Material shown:

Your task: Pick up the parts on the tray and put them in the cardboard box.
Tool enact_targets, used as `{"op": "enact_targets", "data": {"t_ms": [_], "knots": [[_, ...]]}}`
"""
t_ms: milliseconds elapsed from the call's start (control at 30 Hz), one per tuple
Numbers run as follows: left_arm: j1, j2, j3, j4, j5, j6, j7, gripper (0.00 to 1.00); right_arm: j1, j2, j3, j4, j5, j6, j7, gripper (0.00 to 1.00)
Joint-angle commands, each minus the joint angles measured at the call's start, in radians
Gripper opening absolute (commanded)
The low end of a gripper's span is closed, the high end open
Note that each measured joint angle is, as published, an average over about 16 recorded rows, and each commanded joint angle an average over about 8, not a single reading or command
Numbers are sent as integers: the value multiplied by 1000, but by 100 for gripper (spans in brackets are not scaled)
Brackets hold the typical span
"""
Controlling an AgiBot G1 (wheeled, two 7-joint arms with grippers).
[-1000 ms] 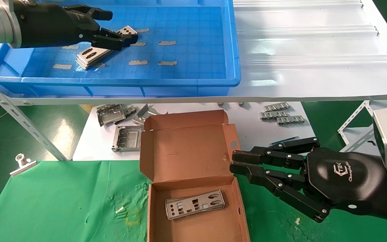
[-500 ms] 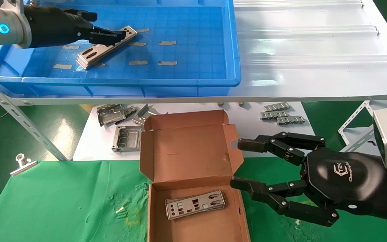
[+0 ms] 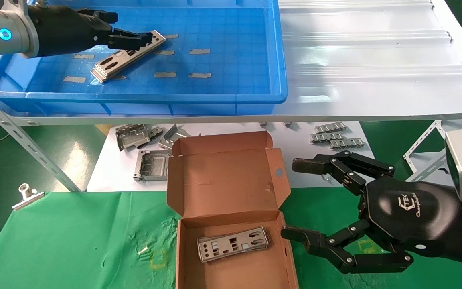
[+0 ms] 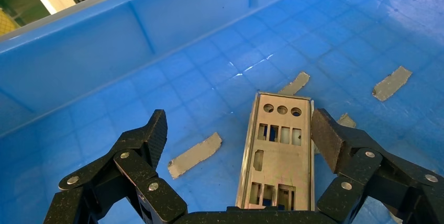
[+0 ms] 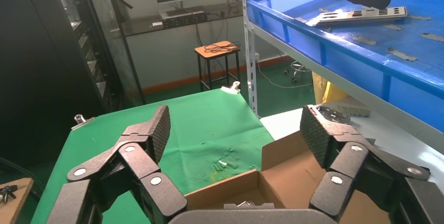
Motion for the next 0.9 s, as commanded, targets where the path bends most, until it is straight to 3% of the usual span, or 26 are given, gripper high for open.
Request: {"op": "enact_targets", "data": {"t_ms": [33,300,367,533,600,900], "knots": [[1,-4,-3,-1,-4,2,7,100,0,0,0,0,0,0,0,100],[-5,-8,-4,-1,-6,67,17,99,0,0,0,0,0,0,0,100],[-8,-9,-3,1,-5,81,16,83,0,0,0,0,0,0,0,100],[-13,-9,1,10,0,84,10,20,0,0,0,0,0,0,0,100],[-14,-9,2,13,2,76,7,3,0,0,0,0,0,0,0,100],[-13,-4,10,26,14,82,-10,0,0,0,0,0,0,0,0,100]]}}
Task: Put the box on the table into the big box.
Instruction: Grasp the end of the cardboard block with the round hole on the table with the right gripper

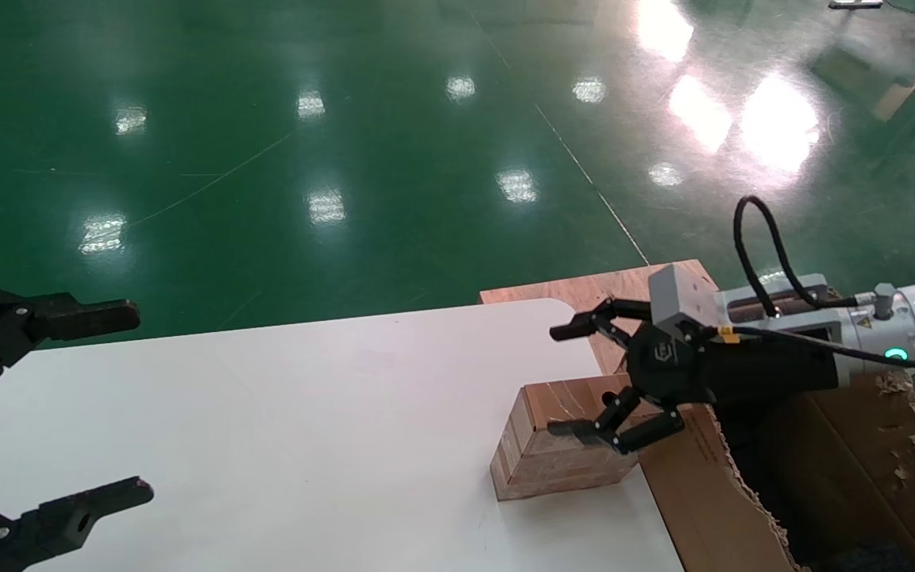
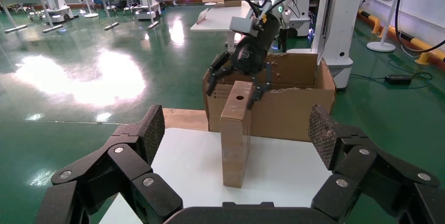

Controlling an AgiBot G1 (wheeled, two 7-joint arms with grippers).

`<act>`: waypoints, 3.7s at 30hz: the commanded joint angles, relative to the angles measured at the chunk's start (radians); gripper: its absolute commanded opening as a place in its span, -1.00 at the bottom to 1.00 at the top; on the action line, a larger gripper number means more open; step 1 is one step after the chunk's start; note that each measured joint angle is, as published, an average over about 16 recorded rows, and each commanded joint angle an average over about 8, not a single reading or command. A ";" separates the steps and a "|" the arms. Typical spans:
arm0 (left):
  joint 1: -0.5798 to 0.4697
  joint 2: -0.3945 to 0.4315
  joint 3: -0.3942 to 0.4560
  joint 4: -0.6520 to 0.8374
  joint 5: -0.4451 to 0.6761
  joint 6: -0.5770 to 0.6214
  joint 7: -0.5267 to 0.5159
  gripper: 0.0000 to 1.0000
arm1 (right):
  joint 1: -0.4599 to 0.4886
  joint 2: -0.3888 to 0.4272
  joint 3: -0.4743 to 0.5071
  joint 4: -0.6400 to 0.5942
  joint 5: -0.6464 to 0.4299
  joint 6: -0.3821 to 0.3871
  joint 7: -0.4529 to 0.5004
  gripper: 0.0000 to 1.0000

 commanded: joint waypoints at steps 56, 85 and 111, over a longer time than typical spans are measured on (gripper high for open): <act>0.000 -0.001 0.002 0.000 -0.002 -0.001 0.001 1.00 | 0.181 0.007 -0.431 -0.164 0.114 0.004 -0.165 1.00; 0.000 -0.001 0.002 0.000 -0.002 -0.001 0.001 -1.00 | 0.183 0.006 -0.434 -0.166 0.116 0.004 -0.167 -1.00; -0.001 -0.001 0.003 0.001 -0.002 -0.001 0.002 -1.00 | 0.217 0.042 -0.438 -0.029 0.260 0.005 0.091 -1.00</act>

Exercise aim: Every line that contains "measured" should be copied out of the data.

Reply:
Joint-angle commands, each minus the joint angles measured at the call's start, in radians
Note that each measured joint angle is, as published, an average over about 16 recorded rows, and each commanded joint angle an average over about 8, not a single reading or command
`<act>`: waypoints, 3.7s at 30hz: the commanded joint angles, relative to the angles measured at the chunk's start (radians); gripper: its absolute commanded opening as a place in its span, -1.00 at the bottom to 1.00 at the top; on the action line, a larger gripper number means more open; step 1 is one step after the chunk's start; note that each measured joint angle is, as published, an average over about 16 recorded rows, and each commanded joint angle an average over about 8, not a single reading or command. A ";" separates the steps and a "|" the arms. Typical spans:
 commanded: joint waypoints at steps 56, 85 and 111, over a longer time than typical spans are measured on (gripper high for open): <act>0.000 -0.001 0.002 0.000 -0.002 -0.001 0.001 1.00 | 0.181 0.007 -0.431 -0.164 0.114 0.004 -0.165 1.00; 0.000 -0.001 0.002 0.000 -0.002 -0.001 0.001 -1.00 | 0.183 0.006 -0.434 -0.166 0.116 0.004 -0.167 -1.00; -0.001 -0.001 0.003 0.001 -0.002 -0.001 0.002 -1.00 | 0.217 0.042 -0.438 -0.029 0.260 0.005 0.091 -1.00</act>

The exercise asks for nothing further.